Here’s the link to the newsletter. I didn’t know whether to link it to “the link”, “Here’s” or “newsletter” so I did it for everything. To those who’ve voluntarily subscribed already, THANK YOU SO MUCH. You kill me, not literally.
Strained yogurt, elaichi (cardamom) granola with pistachios, fresh figs and honey
Any fresh fruit or ready-made granola or yogurt will work in this recipe. I’ve posted this recipe for those who’d like to try making granola on a stove. A majority of homes in India don’t have ovens and toast all their grains and spices on the stove. This felt natural.

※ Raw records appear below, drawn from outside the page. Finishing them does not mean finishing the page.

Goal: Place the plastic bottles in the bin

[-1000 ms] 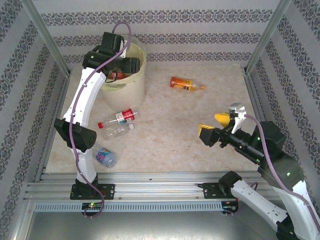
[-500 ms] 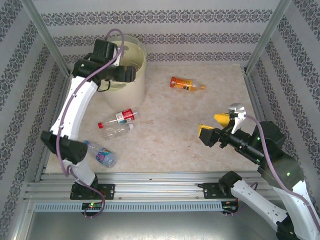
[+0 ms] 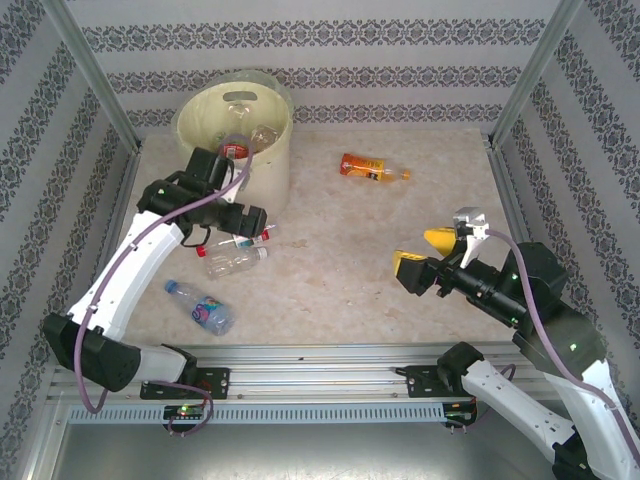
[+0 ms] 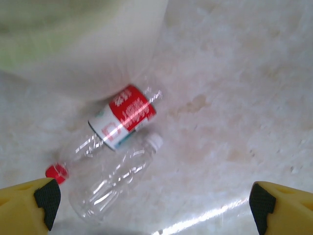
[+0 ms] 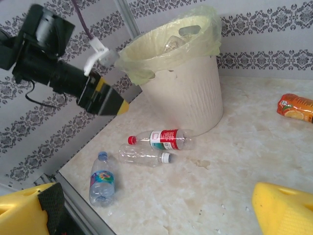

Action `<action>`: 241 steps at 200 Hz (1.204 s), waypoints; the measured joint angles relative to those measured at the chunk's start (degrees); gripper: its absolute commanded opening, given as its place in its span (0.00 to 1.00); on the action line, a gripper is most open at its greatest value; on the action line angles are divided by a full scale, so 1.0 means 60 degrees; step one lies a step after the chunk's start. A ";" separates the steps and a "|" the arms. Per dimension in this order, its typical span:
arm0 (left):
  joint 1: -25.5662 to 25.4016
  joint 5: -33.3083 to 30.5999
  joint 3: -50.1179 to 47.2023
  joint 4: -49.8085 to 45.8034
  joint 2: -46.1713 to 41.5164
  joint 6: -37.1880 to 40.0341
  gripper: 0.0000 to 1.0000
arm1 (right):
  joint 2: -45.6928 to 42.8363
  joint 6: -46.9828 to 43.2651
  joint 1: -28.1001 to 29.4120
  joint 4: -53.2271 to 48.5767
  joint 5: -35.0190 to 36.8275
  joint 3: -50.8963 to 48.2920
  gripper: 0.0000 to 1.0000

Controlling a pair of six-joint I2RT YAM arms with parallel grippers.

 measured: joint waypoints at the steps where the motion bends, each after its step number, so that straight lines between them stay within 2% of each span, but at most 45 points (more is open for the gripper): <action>1: 0.0000 0.0000 -0.0047 0.0004 0.0000 -0.0007 1.00 | 0.0000 0.0007 0.0000 0.0000 -0.0004 -0.0004 0.98; 89: -0.0076 -0.0226 -0.2412 0.0670 0.0259 0.0117 1.00 | -0.0280 0.0080 0.0000 0.0000 -0.0066 -0.0047 0.98; 147: -0.0080 -0.0707 -0.2481 0.0973 0.1541 0.0474 1.00 | -0.0291 0.0084 0.0000 0.0000 -0.0066 -0.0164 0.98; 241: -0.0401 -0.2328 -0.2463 0.1013 0.3366 0.0860 1.00 | -0.0372 0.0076 0.0000 -0.0007 -0.0062 -0.0164 0.98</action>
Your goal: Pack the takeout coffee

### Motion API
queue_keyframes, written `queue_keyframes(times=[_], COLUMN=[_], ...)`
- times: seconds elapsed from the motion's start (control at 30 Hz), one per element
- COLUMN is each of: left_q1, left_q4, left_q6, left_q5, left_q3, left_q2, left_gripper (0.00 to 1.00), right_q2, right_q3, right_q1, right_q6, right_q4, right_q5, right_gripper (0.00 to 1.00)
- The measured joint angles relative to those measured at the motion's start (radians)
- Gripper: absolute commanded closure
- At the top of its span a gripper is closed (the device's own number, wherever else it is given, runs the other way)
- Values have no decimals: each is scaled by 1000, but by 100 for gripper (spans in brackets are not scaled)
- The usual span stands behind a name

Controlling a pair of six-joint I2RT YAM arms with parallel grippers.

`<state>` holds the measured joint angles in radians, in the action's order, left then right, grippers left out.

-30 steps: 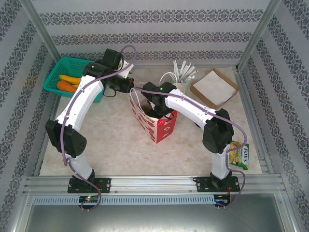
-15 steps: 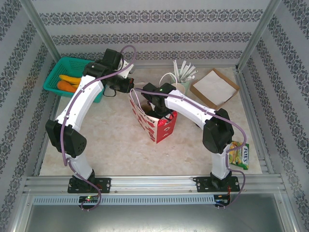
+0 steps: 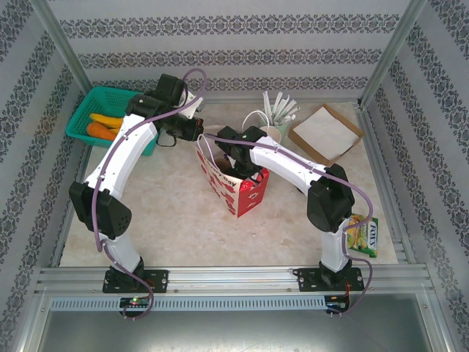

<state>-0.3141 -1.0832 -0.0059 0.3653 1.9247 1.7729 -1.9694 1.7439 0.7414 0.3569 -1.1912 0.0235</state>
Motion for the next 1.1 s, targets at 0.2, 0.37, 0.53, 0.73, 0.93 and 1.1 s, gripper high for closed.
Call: queue_keyframes(times=[0.2, 0.37, 0.53, 0.73, 0.93, 1.1], left_q1=[0, 0, 0, 0, 0, 0], left_q4=[0, 0, 0, 0, 0, 0], left_q6=[0, 0, -3, -3, -3, -3], left_q5=[0, 0, 0, 0, 0, 0], left_q3=[0, 0, 3, 4, 4, 4], left_q2=[0, 0, 0, 1, 1, 1], left_gripper=[100, 100, 100, 100, 100, 100], right_q2=[-1, -1, -3, -26, -31, -34], right_q3=[-19, -21, -21, -11, -8, -9], right_q1=[0, 0, -5, -11, -12, -13], right_q6=[0, 0, 0, 0, 1, 0], right_q4=[13, 14, 9, -10, -13, -14], right_q5=[0, 1, 11, 23, 24, 26], right_gripper=[71, 71, 71, 71, 71, 71])
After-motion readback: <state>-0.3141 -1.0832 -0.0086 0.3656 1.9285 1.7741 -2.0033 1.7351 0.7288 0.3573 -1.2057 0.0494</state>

As for the yogurt, if you’ve not heard of shrikhand, this is an introduction to it. Whenever I ate it, I could only manage a spoonful. It was too sweet for me and never sour enough. What I loved was the creamy, spreadable consistency – something you get by separating the curds from the whey. Shrikhand is traditionally flavoured with cardamom and sugar. To make it fancier, crushed almonds or pistachios and saffron may be added. It’s sometimes served with mango (amrakhand) and hot puri. In case you were wondering, it’s a dessert popular in the west Indian states of Maharashtra and Gujarat.
I used figs because no lie – my favourite flavour of Natural (ice cream of Juhu Scheme!) ice-cream is anjeer (fig)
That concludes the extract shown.